Pataki graduated from Barnard College with a major in Environmental Science in 1993. During this time she worked as an intern at the headquarters of the Environmental Defense Fund assisting the executive director, Fred Krupp.

Pataki attended the Duke University Nicholas School of the Environment to pursue a M.S. and Ph.D. under Professor Ram Oren. Her dissertation is titled "Water use of co-occurring species in response to environmental conditions at varying temporal scales". Her two post-doctoral mentors were James Coleman at the Desert Research Institute and James Ehleringer at the University of Utah.

== Career and research ==
After her doctoral and post-doctoral research, Pataki in 2004 joined the faculty of the University of California, Irvine. While there, she was the founding Director of the Center for Environmental Biology and the Steele Burnard Anza Borrego Desert Research Center in 2011.

In 2012 Pataki moved to the University of Utah as an associate professor in the Department of Biology as well as adjunct faculty in the Department of City & Metropolitan Planning. From 2019 to 2021 she served as the Associate Vice President of Research at the University of Utah. From 2014 to 2015 she was a Program Director in the Division of Environmental Biology at the National Science Foundation. Pataki was also, until 2017, a member of the United States Environmental Protection Agency Board of Scientific Counselors.
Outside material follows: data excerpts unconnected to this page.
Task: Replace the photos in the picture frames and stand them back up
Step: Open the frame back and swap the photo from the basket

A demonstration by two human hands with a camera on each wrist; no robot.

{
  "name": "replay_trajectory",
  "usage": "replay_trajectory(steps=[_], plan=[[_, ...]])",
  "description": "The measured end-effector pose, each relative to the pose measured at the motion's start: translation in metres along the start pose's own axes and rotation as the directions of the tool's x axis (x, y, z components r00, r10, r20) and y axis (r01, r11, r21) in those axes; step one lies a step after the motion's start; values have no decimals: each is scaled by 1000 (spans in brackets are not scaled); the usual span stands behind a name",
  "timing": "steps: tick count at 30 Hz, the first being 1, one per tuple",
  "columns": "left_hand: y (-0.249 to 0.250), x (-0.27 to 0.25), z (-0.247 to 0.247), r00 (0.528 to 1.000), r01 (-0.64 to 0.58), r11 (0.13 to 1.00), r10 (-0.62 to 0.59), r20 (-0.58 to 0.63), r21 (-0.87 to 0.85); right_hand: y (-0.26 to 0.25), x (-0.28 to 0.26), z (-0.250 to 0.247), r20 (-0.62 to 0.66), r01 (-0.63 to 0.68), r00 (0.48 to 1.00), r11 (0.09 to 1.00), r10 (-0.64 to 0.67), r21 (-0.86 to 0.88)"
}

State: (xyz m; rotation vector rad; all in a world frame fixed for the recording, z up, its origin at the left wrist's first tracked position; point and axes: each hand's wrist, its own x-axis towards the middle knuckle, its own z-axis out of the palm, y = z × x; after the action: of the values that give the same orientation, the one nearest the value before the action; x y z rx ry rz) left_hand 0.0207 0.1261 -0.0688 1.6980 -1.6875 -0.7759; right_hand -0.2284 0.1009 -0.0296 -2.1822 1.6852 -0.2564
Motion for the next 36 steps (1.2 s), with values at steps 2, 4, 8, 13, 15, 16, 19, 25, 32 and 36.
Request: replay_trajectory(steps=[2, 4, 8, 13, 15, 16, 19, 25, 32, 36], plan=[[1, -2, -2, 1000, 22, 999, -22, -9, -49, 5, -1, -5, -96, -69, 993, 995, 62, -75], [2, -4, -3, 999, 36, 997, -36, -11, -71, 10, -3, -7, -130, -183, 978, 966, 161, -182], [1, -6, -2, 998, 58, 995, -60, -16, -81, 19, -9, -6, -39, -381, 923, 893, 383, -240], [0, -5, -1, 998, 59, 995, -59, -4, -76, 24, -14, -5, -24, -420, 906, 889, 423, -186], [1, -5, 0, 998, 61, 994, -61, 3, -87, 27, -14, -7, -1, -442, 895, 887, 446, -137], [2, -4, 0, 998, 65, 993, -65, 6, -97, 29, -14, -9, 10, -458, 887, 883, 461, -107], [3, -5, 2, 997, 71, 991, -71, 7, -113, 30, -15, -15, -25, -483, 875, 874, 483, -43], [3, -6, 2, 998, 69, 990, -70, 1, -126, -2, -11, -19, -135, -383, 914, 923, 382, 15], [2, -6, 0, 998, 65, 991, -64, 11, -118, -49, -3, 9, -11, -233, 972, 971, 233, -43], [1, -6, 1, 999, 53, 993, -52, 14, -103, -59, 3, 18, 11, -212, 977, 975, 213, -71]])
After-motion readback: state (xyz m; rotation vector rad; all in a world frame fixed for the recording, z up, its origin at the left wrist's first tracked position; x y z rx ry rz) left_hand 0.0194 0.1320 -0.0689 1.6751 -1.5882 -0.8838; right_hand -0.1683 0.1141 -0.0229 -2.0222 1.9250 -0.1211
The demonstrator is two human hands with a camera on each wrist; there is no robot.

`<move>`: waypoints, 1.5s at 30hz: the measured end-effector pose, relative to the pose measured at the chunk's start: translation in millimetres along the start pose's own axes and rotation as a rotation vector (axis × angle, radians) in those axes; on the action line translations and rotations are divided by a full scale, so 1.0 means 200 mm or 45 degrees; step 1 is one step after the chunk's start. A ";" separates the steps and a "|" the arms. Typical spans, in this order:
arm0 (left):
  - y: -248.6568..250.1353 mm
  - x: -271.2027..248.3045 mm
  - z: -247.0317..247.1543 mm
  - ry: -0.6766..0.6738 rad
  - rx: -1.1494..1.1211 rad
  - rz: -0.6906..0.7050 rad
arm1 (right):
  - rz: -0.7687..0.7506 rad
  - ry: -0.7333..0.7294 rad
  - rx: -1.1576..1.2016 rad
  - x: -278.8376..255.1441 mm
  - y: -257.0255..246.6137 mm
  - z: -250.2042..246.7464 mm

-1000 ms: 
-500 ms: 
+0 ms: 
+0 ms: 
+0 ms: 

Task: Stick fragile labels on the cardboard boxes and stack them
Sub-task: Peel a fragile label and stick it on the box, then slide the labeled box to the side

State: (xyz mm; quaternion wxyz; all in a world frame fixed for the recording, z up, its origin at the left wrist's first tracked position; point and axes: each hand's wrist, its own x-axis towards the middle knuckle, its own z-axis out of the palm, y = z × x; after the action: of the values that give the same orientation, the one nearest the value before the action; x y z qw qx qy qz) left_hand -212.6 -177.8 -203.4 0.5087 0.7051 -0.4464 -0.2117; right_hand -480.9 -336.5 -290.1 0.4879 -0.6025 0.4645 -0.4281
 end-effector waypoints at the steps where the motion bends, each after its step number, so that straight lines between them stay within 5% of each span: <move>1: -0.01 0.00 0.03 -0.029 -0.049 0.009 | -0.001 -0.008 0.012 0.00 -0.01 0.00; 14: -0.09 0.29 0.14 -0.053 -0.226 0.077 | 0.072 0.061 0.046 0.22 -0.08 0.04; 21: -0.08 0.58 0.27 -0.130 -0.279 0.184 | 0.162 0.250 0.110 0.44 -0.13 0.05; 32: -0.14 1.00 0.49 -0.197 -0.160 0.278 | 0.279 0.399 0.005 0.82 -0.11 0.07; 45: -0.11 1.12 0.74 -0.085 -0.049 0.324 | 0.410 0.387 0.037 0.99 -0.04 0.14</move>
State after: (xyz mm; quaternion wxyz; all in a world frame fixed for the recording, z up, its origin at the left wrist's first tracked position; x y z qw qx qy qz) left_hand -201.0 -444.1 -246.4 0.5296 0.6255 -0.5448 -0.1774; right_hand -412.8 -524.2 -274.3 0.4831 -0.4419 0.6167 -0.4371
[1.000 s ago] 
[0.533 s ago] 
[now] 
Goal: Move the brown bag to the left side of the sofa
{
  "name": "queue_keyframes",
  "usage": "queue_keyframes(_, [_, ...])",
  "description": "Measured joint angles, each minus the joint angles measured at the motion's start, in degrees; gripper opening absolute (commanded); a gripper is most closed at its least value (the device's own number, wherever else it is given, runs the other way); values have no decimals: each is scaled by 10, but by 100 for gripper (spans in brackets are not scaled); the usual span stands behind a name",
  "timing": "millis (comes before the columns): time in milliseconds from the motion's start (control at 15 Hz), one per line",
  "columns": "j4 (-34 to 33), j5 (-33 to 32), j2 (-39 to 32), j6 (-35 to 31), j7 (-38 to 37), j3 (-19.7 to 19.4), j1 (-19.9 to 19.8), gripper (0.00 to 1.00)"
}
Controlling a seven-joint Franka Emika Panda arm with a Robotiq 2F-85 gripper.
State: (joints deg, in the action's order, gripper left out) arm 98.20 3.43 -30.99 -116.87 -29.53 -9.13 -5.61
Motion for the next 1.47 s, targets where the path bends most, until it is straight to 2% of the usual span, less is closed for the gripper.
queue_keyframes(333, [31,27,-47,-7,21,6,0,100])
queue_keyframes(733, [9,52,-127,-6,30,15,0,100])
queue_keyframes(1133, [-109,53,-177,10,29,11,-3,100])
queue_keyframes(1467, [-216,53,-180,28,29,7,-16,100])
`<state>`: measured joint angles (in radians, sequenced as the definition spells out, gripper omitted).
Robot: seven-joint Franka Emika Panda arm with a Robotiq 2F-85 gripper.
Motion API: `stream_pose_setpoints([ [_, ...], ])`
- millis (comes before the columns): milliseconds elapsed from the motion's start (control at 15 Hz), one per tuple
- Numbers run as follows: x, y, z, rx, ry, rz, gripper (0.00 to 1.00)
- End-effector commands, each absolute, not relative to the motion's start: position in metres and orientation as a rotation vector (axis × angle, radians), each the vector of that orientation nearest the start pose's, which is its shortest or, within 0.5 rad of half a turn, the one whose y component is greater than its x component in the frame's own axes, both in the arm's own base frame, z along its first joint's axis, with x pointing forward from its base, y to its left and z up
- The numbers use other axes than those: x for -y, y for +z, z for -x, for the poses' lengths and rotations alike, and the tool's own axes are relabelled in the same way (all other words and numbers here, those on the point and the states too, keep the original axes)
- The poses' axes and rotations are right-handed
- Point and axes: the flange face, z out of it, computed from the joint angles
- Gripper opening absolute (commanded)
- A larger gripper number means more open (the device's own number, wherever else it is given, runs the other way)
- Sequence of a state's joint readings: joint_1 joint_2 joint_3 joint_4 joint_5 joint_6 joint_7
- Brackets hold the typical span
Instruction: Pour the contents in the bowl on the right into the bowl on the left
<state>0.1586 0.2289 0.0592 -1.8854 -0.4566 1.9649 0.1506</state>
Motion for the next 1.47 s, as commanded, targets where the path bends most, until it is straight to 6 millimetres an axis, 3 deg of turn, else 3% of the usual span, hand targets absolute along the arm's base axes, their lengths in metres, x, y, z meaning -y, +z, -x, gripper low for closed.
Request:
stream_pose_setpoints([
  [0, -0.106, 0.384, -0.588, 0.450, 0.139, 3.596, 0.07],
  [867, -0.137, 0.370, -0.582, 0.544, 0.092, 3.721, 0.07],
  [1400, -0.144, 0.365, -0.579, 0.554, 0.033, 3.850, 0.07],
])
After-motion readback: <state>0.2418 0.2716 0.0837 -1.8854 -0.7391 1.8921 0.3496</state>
Pataki's earlier research under Ram Oren while at Duke University focused on controls of canopy conductance in temperate forest species. She now specializes in land-atmosphere exchange, ecohydrology, biogeochemical cycles, and ecosystem services in urban environments. She has done extensive work on the use of carbon isotopes for source apportionment of urban carbon dioxide fluxes.

In 2015 Pataki participated in the Leopold Environmental Leadership Program. She currently serves on the NSF Advisory Committee on Environmental Research and Education.

== Service ==

- Vice President for Science, Ecological Society of America, 2019-
- Member of the National Science Foundation Directorate for Biological Sciences Advisory Committee 2017–2021
- Member of the National Science Foundation Advisory Committee on Environmental Research and Education 2018–present
- Program Director in the National Science Foundation Division of Environmental Biology 2014-2015
- Member of the United States Environmental Protection Agency Board of Scientific Counselors 2011-2017

=== Awards ===
- Fulbright Global Scholar, U.S. Fulbright Program
- 2021 Fellow of the American Association for the Advancement of Science
- 2019 Fellow of Ecological Society of America
- 2015 Fellow of the Leopold Leadership Program
- 2008 James B. Macelwane Medal, American Geophysical Union
- 2008 Fellow of the American Geophysical Union
- 1996 NASA Earth Science Summer School Fellowship
- 1993 Lillian Berle Dare Award. Barnard College, Columbia University
- 1993 Rice Prize in geology. Barnard College, Columbia University

== Selected publications ==
Diane E Pataki publications indexed by Google Scholar:

- Pataki, D.E. (2015). Grand challenges in urban ecology. Frontiers in Ecology and Evolution. Vol. 3, doi: 10.3389/fevo.2015.00057. Published, 06/2015. https://www.frontiersin.org/articles/10.3389/fevo.2015.00057/full
- Avolio ML, Pataki DE, Pincetl S, Gillespie TW, Jenerette GD, McCarthy HR. (2015). Understanding preferences for tree attributes: the relative effects of socio-economic and local environmental factors. Urban Ecosystems 18(1):73-86. Published, 03/2015.
- Pataki DE, Carreiro MM, Cherrier J, Grulke NE, Jenning V, Pincetl S, Pouyat RV, Whitlow TH, Zipperer WC. (2011). Coupling biogeochemical cycles in urban environments: Ecosystem services, green solutions, and misconceptions. Frontiers in Ecology and the Environment 9: 27–36. Published, 02/2011
- Pataki DE, Bowling DR, Ehleringer JR. (2003). Seasonal cycle of carbon dioxide and its isotopic composition in an urban atmosphere: anthropogenic and biogenic effects. JGR Atmospheres. 108(D23), 4735, doi:10.1029/2003JD003865. Published, 12/2003.